*WORK INSTRUCTION*.
The listing below holds pictures; exclude them. Return exactly the lines from the one with "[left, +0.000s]" through the one with "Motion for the".

***

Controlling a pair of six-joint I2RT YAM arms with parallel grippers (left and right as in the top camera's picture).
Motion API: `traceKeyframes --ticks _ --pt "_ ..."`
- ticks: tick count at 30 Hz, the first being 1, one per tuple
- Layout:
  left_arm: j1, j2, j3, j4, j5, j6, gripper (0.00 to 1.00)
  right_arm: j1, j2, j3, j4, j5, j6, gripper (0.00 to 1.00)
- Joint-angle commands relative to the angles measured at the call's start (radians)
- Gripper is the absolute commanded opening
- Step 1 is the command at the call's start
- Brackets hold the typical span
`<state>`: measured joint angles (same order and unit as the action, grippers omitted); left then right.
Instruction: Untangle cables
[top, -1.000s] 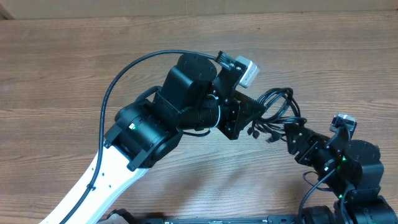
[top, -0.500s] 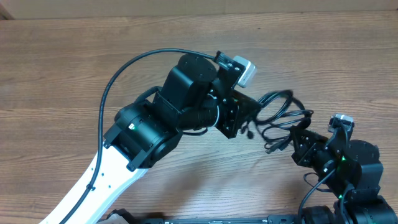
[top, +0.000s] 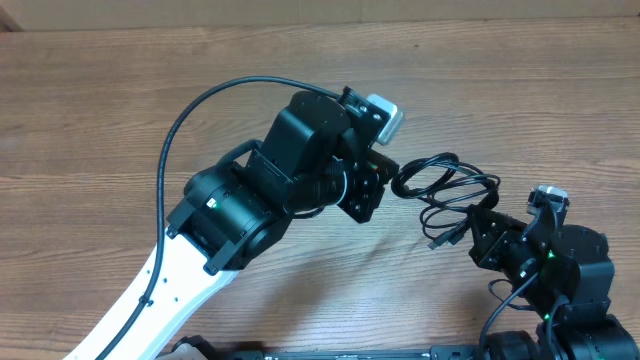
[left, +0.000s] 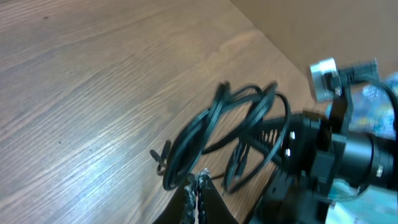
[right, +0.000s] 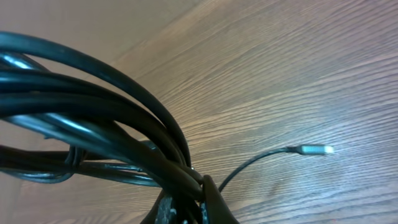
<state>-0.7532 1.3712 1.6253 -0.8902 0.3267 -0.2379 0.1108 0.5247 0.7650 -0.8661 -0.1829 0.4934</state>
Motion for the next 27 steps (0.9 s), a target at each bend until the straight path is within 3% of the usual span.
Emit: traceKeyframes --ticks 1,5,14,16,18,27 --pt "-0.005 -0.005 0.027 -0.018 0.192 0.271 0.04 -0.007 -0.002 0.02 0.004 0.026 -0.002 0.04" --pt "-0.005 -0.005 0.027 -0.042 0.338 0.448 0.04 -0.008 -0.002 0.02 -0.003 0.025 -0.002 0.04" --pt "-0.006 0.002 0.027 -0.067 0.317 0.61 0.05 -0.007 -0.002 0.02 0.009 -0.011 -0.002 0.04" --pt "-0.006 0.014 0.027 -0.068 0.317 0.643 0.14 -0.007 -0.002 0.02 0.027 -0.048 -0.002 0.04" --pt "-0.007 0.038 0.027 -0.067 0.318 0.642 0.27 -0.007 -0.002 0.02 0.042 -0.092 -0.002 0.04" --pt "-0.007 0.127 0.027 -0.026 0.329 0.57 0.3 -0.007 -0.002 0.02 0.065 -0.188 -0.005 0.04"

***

*TASK SOLUTION*.
[left, +0.000s] 
[right, +0.000s] 
<state>-0.7532 1.3712 1.6253 -0.8902 0.3267 -0.2379 0.1108 0.5247 0.7650 -0.8661 -0.1829 0.4934</state>
Motion for the next 27 steps (0.9 s), a target at each bend until the straight path is within 3% of the usual span.

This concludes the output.